What is required
How many lines below contain the word "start"? Reply solely with the number.

Record excerpts
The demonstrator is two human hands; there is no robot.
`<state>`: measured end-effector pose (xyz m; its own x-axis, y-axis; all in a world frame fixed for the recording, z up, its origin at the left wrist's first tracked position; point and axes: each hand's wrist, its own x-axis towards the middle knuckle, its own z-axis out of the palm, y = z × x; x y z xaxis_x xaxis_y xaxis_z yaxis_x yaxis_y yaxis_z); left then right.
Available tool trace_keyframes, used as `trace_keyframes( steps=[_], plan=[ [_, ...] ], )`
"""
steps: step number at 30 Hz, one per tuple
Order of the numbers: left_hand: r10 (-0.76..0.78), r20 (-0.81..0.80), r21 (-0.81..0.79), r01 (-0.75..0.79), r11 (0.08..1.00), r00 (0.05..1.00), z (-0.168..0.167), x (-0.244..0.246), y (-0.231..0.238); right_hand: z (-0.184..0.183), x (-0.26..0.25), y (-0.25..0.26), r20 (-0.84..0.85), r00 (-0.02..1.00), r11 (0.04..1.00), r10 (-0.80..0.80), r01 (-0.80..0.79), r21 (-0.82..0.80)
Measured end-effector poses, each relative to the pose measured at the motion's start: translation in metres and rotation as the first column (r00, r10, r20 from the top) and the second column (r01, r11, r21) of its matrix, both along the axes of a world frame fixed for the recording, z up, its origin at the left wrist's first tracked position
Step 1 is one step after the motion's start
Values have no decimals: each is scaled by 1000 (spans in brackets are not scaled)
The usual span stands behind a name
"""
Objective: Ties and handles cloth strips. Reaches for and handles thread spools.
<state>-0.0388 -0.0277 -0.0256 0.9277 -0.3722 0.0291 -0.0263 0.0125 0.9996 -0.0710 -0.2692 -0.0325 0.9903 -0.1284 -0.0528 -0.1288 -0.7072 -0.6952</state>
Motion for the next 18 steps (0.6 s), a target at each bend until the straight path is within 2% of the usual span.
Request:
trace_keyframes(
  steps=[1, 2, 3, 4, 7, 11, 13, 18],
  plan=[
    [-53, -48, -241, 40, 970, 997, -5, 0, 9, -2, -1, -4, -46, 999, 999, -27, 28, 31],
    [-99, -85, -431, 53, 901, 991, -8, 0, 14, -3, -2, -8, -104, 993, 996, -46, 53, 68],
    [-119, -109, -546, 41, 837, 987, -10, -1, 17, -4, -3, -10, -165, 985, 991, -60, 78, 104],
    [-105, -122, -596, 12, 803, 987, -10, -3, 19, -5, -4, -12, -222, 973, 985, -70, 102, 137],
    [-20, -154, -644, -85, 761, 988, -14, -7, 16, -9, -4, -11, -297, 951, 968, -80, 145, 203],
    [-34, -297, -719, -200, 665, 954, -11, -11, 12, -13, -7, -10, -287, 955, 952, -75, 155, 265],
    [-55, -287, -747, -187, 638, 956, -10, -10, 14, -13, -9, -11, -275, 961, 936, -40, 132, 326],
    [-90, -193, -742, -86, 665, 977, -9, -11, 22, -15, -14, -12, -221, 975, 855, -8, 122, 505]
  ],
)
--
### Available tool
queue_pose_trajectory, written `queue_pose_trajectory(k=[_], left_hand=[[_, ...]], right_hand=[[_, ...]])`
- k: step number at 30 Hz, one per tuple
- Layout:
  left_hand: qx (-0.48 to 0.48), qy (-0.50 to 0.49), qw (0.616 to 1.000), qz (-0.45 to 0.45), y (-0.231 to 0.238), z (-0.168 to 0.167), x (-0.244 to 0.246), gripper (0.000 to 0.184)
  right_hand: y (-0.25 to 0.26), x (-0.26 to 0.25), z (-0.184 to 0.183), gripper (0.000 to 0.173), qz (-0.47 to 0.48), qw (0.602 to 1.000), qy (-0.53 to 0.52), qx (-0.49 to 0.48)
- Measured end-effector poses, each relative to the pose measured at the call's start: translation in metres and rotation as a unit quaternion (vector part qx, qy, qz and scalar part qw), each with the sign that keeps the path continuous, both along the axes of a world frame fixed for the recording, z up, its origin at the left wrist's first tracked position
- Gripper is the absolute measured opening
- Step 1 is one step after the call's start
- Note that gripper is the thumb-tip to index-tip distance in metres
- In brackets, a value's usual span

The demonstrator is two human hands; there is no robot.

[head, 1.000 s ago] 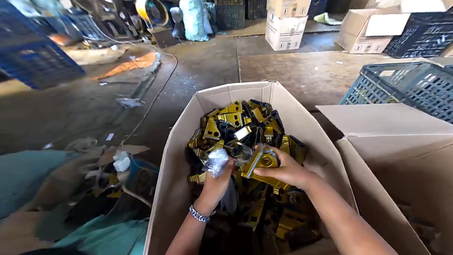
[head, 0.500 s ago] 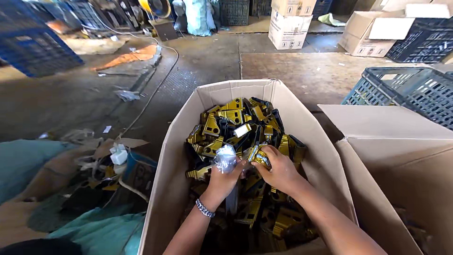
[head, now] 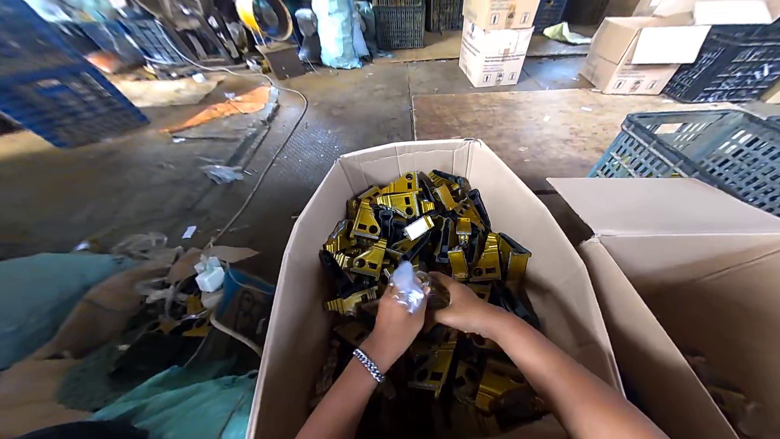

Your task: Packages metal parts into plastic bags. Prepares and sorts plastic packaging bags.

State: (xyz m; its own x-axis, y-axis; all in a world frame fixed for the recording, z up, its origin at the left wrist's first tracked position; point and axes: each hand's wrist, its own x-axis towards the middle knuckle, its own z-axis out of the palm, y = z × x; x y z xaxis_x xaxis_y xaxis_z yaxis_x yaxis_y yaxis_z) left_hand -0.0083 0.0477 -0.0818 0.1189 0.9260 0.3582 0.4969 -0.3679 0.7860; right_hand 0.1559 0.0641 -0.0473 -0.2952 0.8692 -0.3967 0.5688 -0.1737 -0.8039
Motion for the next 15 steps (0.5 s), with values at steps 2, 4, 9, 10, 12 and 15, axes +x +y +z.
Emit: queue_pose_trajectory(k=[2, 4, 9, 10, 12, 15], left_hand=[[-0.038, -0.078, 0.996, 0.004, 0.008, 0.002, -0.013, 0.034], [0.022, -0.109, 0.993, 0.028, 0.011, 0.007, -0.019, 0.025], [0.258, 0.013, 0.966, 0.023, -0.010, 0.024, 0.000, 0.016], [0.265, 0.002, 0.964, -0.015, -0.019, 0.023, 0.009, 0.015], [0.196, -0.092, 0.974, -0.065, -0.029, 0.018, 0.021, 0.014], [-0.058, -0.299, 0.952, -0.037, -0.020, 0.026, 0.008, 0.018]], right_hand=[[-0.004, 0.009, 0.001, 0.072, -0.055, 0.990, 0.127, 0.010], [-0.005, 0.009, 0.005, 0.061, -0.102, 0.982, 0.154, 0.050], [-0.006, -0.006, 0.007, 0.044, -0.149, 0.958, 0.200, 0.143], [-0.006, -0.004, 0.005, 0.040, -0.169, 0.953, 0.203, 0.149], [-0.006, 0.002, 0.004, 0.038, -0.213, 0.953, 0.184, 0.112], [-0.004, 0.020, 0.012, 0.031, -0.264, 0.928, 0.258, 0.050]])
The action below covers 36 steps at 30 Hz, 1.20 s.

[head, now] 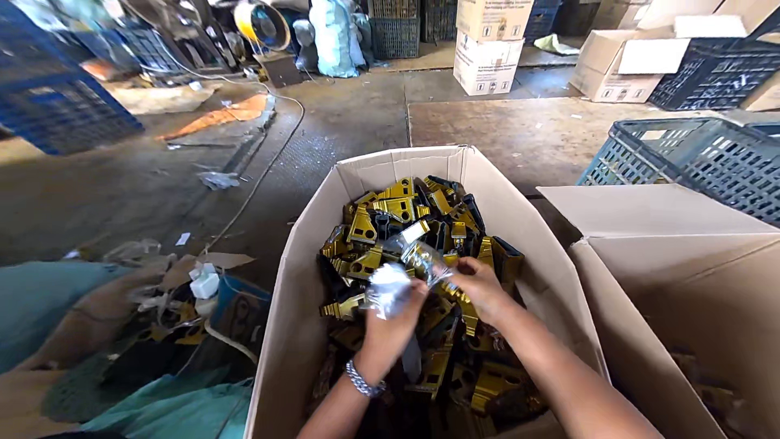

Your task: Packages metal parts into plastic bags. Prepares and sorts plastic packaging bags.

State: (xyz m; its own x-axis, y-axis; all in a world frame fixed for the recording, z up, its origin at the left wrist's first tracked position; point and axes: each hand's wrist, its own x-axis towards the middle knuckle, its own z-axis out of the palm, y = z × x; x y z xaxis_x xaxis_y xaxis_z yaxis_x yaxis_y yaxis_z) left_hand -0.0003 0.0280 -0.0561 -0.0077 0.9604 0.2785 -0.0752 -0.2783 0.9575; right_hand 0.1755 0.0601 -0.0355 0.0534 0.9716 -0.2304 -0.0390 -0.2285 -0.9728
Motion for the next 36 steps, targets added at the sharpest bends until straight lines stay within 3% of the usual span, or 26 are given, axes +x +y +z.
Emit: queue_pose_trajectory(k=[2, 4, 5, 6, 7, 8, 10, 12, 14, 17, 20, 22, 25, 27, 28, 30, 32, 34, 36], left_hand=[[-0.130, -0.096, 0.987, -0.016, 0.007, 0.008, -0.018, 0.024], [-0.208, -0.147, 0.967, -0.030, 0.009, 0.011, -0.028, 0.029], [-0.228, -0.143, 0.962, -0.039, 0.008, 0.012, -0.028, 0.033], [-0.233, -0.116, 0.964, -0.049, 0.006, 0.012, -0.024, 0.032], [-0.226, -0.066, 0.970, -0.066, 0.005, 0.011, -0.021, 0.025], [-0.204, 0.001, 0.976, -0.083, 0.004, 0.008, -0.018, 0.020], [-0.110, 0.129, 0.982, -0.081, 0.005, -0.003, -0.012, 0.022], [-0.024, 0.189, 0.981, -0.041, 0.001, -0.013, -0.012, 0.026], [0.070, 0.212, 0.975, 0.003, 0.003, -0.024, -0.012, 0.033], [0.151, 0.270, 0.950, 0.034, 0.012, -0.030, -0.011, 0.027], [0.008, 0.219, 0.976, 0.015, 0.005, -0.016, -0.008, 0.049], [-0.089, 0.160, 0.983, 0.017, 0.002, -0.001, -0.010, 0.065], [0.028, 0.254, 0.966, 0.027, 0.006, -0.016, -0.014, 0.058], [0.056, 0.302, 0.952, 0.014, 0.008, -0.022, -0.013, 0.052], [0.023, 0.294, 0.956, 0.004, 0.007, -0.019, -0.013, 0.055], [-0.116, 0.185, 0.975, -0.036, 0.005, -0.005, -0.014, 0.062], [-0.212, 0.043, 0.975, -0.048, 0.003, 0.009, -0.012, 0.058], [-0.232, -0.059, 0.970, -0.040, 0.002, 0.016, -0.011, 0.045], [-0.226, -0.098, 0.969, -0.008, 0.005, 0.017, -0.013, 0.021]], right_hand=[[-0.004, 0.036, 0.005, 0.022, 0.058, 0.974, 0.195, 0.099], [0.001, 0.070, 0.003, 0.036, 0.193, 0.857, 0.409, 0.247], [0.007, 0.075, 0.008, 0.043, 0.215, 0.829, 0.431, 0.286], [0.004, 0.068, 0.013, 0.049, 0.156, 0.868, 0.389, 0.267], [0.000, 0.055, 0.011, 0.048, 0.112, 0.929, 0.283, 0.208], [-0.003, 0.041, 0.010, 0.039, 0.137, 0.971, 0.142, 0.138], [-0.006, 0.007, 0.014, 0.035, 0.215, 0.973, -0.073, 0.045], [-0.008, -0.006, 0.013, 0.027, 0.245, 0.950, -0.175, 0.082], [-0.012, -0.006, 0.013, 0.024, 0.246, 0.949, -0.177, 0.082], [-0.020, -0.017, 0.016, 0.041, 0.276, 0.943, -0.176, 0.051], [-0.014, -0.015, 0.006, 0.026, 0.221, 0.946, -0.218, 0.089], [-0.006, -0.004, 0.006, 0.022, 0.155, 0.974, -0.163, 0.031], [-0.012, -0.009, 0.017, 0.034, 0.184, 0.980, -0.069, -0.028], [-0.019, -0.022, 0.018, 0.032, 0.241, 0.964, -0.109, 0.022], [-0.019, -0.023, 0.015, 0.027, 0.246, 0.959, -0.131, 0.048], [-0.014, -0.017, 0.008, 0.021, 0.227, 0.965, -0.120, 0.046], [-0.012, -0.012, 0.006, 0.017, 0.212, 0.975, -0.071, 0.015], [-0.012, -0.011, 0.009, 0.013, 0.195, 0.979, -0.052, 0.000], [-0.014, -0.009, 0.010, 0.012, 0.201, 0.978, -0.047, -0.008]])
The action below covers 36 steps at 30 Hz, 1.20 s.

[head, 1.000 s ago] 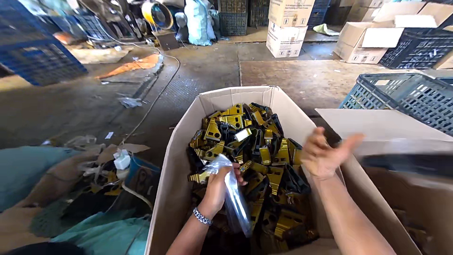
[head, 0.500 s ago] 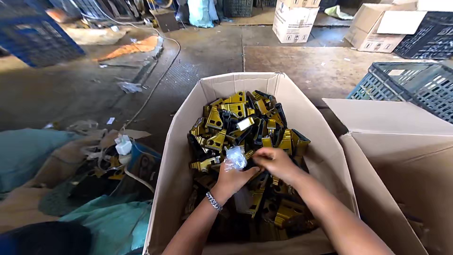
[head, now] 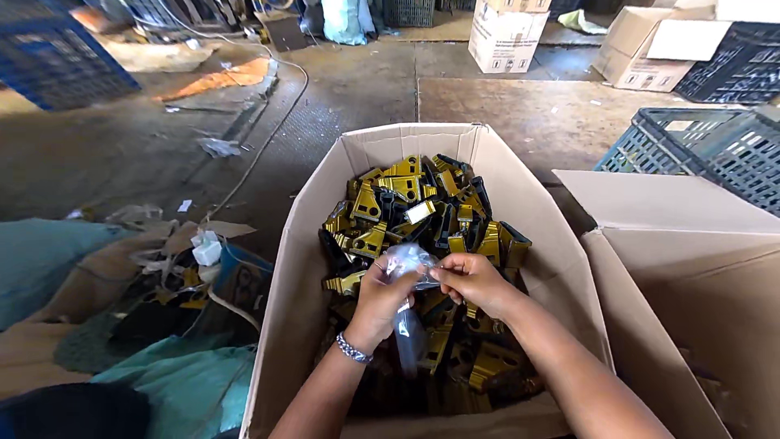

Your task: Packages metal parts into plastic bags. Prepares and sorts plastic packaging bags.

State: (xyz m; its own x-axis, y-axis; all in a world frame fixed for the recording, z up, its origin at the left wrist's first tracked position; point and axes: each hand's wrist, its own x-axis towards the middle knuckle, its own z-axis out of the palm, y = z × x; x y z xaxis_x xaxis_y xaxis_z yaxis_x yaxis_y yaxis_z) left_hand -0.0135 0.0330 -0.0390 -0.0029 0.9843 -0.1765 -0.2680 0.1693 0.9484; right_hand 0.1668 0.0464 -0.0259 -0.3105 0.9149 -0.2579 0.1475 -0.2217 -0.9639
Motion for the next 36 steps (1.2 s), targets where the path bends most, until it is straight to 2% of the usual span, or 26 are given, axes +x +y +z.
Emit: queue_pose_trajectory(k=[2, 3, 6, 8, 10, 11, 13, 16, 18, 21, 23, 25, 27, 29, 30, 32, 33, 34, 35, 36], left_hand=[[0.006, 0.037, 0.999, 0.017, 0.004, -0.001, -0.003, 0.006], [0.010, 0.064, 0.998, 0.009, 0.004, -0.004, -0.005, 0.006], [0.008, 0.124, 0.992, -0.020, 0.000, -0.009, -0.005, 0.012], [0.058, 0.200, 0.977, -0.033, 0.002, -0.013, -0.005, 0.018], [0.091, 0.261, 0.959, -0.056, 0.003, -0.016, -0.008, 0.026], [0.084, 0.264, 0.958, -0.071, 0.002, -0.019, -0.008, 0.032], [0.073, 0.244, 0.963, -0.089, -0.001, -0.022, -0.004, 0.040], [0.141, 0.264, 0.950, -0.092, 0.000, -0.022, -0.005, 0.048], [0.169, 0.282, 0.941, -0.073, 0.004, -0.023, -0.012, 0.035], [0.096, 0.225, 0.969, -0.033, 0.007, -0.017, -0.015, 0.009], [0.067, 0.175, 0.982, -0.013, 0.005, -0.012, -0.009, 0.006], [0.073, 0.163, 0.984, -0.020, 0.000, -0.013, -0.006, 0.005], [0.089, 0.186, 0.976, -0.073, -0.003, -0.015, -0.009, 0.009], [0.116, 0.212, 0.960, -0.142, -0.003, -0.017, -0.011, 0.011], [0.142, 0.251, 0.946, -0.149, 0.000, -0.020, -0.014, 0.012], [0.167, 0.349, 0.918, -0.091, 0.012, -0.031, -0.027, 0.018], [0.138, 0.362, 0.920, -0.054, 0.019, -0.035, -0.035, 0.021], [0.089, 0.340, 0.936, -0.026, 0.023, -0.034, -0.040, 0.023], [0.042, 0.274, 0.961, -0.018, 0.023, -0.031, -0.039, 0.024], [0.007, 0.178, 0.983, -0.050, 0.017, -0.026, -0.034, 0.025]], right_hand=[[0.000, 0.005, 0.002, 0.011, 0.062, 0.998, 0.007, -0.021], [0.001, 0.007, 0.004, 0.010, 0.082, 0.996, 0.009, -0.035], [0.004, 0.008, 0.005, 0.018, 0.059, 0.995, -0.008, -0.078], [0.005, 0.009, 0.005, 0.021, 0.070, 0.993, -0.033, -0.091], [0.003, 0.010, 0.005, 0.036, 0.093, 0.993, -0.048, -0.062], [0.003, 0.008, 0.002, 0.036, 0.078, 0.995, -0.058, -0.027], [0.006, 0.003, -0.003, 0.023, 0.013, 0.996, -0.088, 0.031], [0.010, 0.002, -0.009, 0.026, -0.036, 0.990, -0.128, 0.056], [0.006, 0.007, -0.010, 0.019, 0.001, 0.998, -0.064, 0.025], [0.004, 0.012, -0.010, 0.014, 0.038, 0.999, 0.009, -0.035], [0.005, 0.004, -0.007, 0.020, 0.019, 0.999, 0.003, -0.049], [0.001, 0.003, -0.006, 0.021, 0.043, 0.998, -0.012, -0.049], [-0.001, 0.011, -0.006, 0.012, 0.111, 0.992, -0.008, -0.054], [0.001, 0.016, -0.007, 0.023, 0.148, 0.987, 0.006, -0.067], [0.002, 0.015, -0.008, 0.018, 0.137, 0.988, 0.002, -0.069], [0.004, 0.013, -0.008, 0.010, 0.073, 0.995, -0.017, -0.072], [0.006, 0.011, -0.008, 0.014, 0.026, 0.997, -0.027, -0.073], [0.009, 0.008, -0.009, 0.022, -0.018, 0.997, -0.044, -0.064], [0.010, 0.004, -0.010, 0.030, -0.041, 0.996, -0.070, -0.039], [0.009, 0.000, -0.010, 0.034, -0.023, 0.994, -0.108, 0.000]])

Task answer
4